THE TASK: From the entries below, return every line that includes the word "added".

RECORDS PROVIDED:
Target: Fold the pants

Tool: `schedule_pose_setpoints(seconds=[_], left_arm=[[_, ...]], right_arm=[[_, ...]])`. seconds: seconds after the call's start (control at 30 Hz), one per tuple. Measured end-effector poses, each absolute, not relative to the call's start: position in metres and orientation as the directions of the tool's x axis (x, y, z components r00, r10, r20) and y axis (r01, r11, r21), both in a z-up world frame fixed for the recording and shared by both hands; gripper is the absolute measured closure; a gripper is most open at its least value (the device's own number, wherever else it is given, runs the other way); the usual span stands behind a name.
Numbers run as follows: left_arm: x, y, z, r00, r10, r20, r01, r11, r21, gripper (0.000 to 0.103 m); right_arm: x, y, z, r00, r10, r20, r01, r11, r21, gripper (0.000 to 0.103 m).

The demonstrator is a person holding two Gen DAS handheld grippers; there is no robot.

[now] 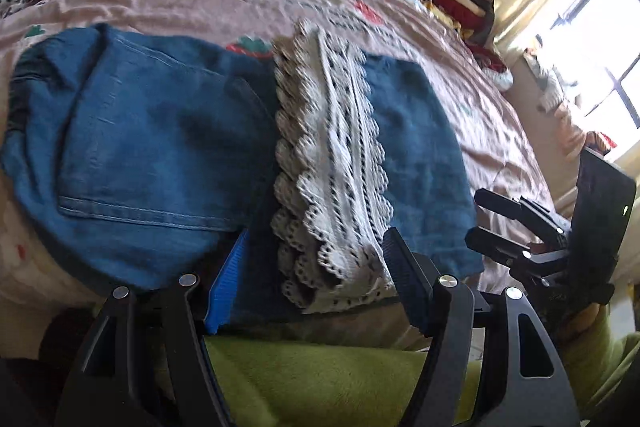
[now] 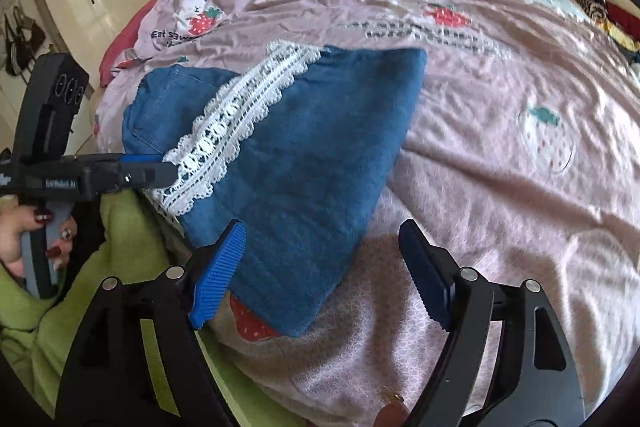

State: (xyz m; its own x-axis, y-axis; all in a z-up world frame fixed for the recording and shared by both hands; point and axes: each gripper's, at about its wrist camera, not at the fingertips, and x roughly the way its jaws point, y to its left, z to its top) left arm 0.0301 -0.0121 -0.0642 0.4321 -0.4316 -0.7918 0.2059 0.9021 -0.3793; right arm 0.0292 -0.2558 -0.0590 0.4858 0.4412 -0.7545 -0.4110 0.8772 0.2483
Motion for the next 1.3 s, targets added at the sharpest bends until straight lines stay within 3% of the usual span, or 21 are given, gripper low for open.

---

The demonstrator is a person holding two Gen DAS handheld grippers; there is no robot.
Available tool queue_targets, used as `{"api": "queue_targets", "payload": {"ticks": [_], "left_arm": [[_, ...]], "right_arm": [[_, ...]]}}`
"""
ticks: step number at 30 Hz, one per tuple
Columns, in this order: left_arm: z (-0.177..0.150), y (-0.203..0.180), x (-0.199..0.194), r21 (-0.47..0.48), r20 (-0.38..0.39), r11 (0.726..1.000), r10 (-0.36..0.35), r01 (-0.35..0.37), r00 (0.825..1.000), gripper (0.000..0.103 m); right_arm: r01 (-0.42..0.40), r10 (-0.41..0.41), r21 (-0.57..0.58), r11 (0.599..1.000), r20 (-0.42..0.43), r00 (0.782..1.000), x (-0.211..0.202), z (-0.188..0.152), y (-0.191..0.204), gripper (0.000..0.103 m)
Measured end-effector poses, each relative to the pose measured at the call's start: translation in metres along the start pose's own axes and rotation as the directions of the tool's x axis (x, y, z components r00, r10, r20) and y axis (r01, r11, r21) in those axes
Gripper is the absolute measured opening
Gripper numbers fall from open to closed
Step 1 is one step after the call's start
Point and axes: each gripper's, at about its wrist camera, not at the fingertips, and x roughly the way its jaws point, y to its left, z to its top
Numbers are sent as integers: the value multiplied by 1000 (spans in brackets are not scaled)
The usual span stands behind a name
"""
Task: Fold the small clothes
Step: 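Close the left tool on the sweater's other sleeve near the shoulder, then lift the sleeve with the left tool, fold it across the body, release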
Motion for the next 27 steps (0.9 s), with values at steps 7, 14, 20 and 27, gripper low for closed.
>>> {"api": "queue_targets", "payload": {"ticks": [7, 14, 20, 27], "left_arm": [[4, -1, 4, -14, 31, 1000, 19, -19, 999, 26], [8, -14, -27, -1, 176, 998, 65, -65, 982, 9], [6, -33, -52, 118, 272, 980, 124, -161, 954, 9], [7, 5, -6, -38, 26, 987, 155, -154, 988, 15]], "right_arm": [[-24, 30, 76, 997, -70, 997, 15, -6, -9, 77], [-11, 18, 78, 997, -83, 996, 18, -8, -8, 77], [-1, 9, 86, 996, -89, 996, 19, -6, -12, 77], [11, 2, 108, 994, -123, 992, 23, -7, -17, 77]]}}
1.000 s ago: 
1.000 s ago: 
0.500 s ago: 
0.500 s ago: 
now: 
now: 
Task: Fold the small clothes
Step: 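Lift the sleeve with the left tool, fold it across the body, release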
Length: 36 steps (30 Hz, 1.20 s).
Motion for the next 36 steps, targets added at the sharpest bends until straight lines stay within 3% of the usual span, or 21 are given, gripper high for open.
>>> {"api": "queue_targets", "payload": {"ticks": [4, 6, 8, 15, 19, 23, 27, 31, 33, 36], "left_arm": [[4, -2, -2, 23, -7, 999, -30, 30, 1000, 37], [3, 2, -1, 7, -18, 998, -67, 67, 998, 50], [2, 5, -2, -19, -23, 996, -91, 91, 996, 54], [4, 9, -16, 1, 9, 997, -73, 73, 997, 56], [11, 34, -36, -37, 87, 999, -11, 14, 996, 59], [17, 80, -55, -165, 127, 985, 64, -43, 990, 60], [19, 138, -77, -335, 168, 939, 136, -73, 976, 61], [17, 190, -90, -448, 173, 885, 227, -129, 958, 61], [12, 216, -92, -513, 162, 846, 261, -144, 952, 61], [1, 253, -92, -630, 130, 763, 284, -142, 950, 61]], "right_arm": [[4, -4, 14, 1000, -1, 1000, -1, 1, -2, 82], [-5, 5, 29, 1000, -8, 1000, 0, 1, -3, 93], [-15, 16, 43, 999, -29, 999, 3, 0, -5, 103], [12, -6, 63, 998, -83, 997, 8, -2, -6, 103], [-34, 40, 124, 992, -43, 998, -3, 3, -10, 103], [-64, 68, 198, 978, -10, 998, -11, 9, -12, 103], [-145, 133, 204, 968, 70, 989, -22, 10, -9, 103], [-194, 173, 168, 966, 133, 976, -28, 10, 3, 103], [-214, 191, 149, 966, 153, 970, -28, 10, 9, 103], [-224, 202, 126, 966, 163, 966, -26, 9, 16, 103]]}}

RESPONSE FOR THIS EXERCISE:
Motion for the next 1.3 s, targets added at the sharpest bends until straight lines stay within 3% of the usual span, or 21 are given, gripper low for open.
Motion for the next 36 steps, targets added at the sharpest bends until straight lines stay within 3% of the usual span, or 21 are given, gripper high for open.

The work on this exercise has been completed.